Having said that, it would be unwise for us to impose minimum mandatory sentencing for first offenders with extenuating circumstances around the offence committed. Albeit these are rare occasions, but the court should have the flexibility to ensure that these individuals are not simply thrown into prison and the key thrown away after receiving very long sentences for a situation that had mitigating factors. I will provide an example.

Data and information were looked at in certain parts of the world regarding mandatory minimum sentencing for people who had been convicted for possession charges on a repeated basis. It was found that mandatory minimum sentences did not provide a disincentive for the individual to use drugs. In fact, it found that where mandatory minimum sentences were imposed on those convicted of possession charges, there was actually a 3% increase in recidivism. In effect, we are actually making matters worse under these circumstances.

I know that is not the intent of anybody in the House, so I caution the Minister of Justice to look at the facts. A very large body of evidence has been accumulated in looking at this particular issue because this type of sentencing is of great interest to a lot of countries in the western world. I would encourage the minister to look at that information. I know a lot of it is in his department because that is where we obtained a lot of that information. I think he would be wise and prudent to take a look at that.
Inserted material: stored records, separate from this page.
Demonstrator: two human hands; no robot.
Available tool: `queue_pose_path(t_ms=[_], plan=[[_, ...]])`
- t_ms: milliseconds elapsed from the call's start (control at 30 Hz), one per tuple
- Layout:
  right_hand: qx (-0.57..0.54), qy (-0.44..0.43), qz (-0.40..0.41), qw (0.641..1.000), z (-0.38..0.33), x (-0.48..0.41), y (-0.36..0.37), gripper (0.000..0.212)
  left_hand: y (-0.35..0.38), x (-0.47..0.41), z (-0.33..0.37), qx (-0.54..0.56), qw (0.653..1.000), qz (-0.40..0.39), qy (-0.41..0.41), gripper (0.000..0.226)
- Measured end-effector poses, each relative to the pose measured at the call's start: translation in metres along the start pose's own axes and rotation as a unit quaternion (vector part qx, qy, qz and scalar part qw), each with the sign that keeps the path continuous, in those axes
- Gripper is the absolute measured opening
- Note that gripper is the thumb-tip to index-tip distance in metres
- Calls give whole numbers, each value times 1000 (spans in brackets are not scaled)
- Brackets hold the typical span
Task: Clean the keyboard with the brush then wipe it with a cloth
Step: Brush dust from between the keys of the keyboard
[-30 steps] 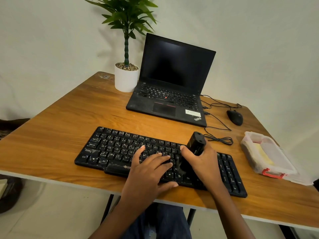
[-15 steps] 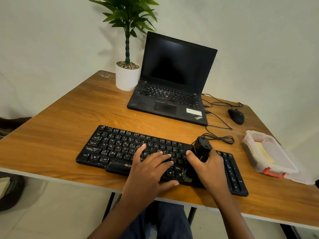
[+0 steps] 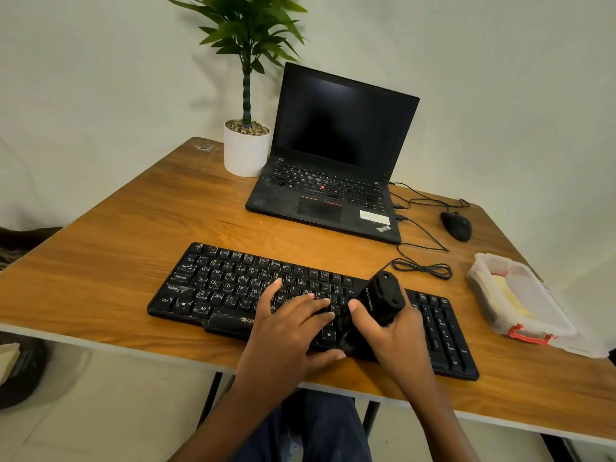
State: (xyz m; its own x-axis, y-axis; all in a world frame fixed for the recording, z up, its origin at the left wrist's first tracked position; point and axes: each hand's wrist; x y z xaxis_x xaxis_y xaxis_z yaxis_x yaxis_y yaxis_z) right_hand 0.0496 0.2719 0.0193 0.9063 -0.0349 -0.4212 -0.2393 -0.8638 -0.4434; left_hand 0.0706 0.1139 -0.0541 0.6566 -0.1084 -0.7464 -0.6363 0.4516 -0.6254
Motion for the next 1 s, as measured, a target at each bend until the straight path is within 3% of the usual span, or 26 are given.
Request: queue_pose_path(t_ms=[167,567,900,1000], plan=[[-8,58,-67,996,7,-9,-14,13,0,0,0,3,1000,-8,-5,51],[80,-20,72,994,21,-82,31,23,0,-1,0,8,1000,9,3,50],[39,70,8,997,5,-9,0,19,0,-1,-1,0,1000,-2,-1,51],[36,55,-8,998,2,-13,0,19,0,-1,-1,0,1000,0,-1,51]])
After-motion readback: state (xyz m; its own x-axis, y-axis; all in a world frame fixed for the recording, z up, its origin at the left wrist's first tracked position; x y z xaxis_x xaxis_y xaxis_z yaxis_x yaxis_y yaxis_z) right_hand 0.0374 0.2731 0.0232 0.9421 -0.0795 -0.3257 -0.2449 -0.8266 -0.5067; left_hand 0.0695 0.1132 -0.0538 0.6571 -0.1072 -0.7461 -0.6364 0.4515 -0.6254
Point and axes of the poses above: each hand's wrist, its own x-axis away from the middle knuckle, its own y-axis out of the palm, z = x × y, and after that the axes turned 12 degrees about z, right-handed
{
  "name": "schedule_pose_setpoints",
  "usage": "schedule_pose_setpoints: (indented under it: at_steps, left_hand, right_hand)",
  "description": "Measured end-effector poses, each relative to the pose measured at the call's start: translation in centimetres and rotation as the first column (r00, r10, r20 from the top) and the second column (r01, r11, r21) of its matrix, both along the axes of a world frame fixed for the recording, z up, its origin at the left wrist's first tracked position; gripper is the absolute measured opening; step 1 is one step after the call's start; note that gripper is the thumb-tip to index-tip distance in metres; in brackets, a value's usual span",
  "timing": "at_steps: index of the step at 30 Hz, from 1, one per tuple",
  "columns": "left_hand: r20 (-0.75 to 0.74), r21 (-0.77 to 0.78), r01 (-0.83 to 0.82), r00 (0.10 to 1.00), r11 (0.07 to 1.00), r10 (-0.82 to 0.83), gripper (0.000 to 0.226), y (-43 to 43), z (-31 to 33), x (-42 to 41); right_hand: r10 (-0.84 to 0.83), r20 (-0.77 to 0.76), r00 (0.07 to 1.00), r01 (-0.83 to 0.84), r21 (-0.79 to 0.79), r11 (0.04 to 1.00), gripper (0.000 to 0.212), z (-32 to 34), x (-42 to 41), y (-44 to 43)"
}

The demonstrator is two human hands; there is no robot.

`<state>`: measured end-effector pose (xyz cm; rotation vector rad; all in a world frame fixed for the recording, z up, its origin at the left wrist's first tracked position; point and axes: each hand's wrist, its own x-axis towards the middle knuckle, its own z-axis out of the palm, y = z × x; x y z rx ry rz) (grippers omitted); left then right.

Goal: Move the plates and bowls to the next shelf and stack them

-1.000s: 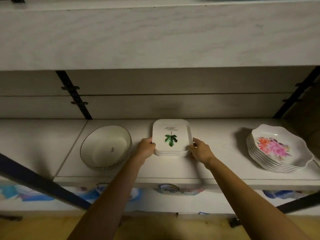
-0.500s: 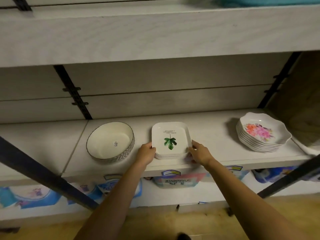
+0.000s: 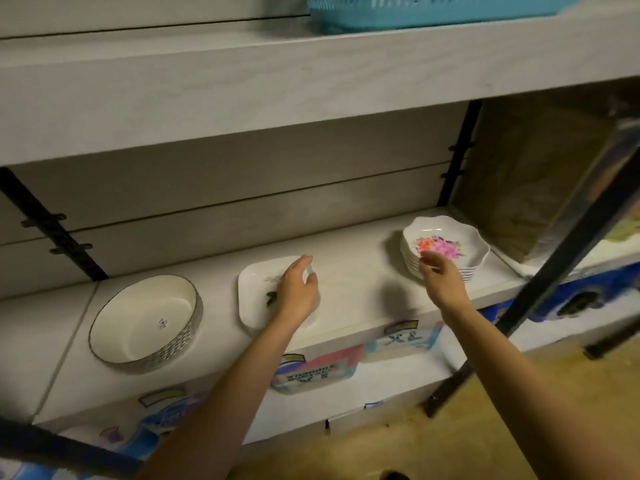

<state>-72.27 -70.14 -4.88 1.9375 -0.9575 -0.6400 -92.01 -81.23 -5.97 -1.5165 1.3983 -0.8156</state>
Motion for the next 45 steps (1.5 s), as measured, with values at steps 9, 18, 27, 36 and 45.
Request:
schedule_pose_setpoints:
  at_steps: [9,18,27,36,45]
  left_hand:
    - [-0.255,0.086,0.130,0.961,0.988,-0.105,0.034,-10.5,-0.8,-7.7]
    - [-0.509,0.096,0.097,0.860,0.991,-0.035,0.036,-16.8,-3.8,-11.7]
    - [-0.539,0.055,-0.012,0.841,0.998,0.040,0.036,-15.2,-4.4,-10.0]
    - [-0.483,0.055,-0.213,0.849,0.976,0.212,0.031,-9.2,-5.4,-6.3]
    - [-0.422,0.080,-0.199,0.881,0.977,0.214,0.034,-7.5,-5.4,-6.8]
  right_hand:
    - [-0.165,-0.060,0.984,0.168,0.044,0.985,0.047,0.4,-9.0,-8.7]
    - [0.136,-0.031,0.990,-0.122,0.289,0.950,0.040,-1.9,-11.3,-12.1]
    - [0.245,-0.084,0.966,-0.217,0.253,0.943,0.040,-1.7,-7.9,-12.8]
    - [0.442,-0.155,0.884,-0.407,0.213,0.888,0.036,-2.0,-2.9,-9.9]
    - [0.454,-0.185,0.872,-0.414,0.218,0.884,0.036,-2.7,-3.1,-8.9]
The minister could also look at sentencing guidelines in a different way. Some jurisdictions have used sentencing guidelines in such a way that prosecution lawyers have turned some individuals into informants. Informants are very important in helping our police officers go after the kingpins of organized crime gangs.

Organized criminal activity is a very serious problem in our country. It is sad to say that crime gangs have found it very attractive to set up shop here for various reasons. In the former government, the minister of justice introduced tougher penalties for organized crime gangs. A lot of those penalties were quite exciting. I will give some examples.

We toughened up the RICO provisions, the racketeer influenced and corrupt organizations charges. If we really want to get organized crime gangs we have to go after their money. If we go after the financial underpinnings of organized crime gangs then we are getting to their heart, to their bread and butter, that which fuels their organizations. We toughened up the RICO provisions that would have enabled us to apprehend the proceeds from crime.

In the case of somebody who was convicted of being involved in organized criminal activity, historically it would be up to the crown to prove where the individual received that money. We turned that on its head to make sure that the individual who has been convicted has to prove where the money has come from in order to ensure that the money has been acquired by law-abiding means and if it has not, the courts have the power to extract the money. That very exciting and powerful tool enables our courts to go after the financial underpinnings of organized crime.

There are other things that we have to do. I want to delve into a subject that is a big problem, and that is the issue of substance abuse in our communities. The Prime Minister has made it very clear that he looks at substance abuse as an issue of personal morality. He has lamented that society does not sanction people with substance abuse issues in a negative way.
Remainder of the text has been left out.